Add Profiler Extract Ingestion Job for Local Dashboards #2101

goodwillpunning · 2025-10-17T18:54:24Z

Changes

What does this PR do?

Adds a new function to the common job deployer to install the local ingestion job. The job transforms profiler extracts into Unity Catalog–managed tables in the user’s local Databricks workspace, enabling the profiler summary (“local”) dashboards.

Relevant implementation details

The implementation closely follows the existing reconcile job deployment. Please verify that the install_state isn’t lost between create/update and save, especially if an exception is raised before the save.

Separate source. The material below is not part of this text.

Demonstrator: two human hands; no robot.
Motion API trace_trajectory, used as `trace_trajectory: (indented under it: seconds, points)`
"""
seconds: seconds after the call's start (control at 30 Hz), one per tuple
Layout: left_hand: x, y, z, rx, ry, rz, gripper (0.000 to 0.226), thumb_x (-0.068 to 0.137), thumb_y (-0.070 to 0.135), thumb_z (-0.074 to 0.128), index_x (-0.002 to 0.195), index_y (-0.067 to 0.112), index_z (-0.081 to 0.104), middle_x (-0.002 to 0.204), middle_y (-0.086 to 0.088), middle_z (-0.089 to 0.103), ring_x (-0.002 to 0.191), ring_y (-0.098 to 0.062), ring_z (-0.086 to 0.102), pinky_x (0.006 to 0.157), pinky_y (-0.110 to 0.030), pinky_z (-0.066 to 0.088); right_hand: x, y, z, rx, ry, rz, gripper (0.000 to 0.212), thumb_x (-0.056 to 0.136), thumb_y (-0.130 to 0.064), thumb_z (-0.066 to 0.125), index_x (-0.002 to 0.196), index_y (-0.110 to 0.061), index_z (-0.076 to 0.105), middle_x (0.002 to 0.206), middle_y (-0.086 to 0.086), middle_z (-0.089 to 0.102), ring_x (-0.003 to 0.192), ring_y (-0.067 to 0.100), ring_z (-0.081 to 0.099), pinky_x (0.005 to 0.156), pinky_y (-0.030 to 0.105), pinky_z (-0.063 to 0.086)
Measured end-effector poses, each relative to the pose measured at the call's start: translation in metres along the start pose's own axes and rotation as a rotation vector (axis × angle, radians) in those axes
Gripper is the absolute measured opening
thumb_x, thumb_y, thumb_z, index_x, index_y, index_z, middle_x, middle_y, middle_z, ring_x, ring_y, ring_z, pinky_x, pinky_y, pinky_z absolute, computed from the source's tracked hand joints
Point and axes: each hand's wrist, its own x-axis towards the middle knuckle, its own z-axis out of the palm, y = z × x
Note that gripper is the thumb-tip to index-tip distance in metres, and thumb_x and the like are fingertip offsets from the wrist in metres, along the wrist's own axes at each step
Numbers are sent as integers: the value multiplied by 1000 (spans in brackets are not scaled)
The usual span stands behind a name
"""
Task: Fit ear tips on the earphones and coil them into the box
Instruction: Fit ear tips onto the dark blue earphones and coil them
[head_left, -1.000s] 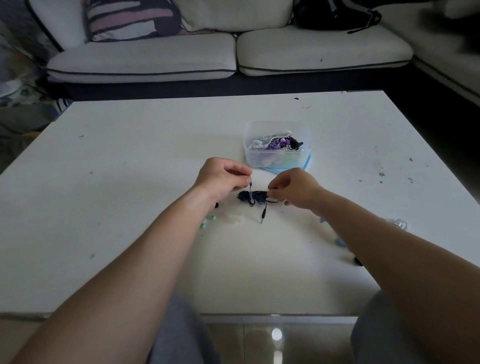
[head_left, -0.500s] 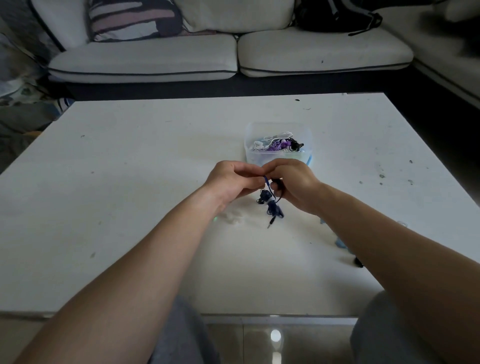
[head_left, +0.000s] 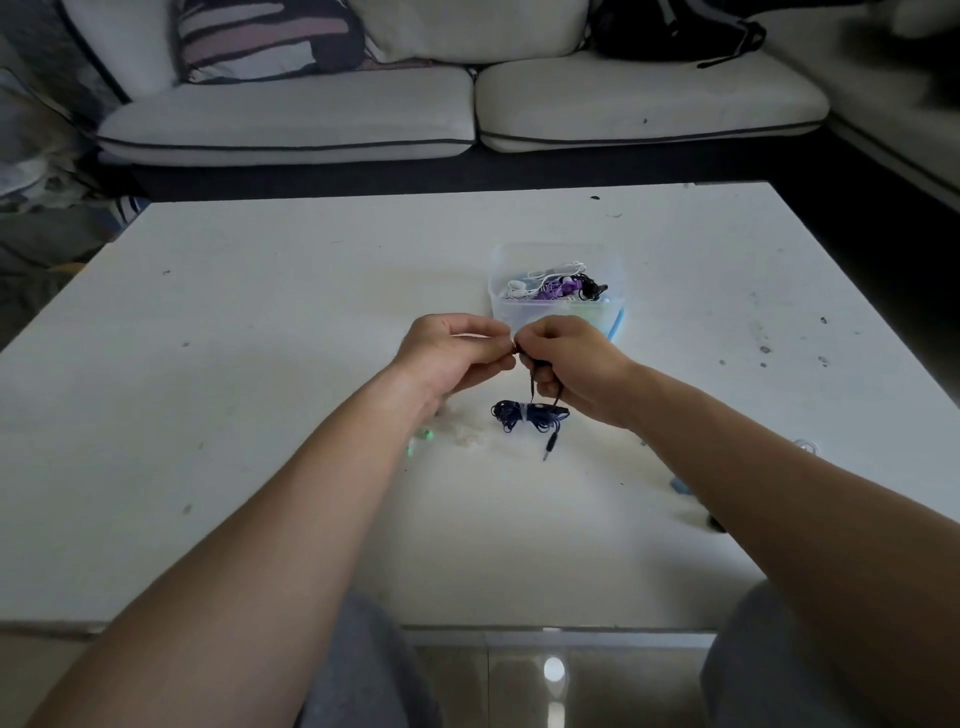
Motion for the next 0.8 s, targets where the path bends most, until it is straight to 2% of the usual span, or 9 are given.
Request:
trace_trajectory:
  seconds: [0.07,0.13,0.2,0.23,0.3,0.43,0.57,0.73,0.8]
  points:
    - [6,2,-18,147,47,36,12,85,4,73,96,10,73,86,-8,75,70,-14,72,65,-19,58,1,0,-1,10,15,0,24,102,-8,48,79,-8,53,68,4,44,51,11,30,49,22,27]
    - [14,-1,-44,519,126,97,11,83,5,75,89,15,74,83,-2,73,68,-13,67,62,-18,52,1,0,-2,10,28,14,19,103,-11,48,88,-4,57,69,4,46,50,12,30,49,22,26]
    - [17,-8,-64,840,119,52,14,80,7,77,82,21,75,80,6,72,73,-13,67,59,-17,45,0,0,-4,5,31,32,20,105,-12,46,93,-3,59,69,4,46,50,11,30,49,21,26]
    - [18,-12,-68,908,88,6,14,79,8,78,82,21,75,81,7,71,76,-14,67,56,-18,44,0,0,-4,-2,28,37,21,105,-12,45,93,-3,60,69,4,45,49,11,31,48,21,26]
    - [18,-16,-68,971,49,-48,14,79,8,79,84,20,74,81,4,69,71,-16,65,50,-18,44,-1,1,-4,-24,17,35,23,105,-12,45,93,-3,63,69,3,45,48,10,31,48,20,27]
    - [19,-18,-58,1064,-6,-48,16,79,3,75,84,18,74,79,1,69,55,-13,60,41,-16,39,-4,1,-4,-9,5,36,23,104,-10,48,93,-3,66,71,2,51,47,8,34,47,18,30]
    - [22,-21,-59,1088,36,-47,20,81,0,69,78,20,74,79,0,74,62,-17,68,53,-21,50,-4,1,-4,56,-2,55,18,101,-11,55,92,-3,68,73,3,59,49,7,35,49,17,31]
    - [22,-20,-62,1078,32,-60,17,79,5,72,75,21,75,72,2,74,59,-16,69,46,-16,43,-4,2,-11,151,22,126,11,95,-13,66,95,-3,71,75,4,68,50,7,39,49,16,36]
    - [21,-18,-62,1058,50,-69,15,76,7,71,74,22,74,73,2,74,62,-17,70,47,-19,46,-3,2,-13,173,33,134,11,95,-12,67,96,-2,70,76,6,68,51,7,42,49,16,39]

Caveats/things to watch out for when reviewing:

Linked issues

This PR compliments PR#2000.

Functionality

added relevant user documentation
added new CLI command
modified existing command: databricks labs lakebridge ...
installed as a part of the CLI command (see PR#2000)

Tests

manually tested
added unit tests
added integration tests

goodwillpunning · 2025-10-17T18:56:05Z

src/databricks/labs/lakebridge/deployment/job.py

+                )
+            ],
+            "tasks": [
+                NotebookTask(


@sundarshankar89 's comment from PR#2000 "There are 2 ways we can implement this, have the ingestion job as python package and use a wheel task Or have the notebook upload and then run the jobs.I prefer option 1."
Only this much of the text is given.